Activity: Search the data for the string "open" and copy each line where it turns up.

Material provided:
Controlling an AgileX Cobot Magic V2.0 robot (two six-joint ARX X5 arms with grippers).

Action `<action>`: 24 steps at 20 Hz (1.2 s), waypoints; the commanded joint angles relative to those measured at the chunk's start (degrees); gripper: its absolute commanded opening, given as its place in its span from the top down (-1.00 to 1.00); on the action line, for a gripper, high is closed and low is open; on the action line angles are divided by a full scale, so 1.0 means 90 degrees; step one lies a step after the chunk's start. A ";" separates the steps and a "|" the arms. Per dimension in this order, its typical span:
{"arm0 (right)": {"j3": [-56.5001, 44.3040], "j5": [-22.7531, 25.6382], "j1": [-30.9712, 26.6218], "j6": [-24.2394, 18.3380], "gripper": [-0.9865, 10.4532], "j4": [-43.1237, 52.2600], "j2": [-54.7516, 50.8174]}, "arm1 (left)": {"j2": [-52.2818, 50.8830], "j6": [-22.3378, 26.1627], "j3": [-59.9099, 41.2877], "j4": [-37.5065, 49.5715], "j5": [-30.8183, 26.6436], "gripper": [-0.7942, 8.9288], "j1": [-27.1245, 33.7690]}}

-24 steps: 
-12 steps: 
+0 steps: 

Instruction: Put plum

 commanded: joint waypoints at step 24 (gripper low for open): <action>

Exercise output:
Action `<action>`: 24 steps at 20 Hz (1.2 s), waypoints; the commanded joint angles relative to those measured at the chunk's start (degrees); gripper: its absolute commanded opening, given as its place in its span from the top down (-1.00 to 1.00); on the action line, for a gripper, high is closed and low is open; on the action line angles are divided by a full scale, so 1.0 means 90 degrees; step one lies a step after the chunk's start. A ";" separates the steps and a "|" the arms. Per dimension in this order, its typical span:
 commanded: joint waypoints at step 24 (gripper low for open): <action>

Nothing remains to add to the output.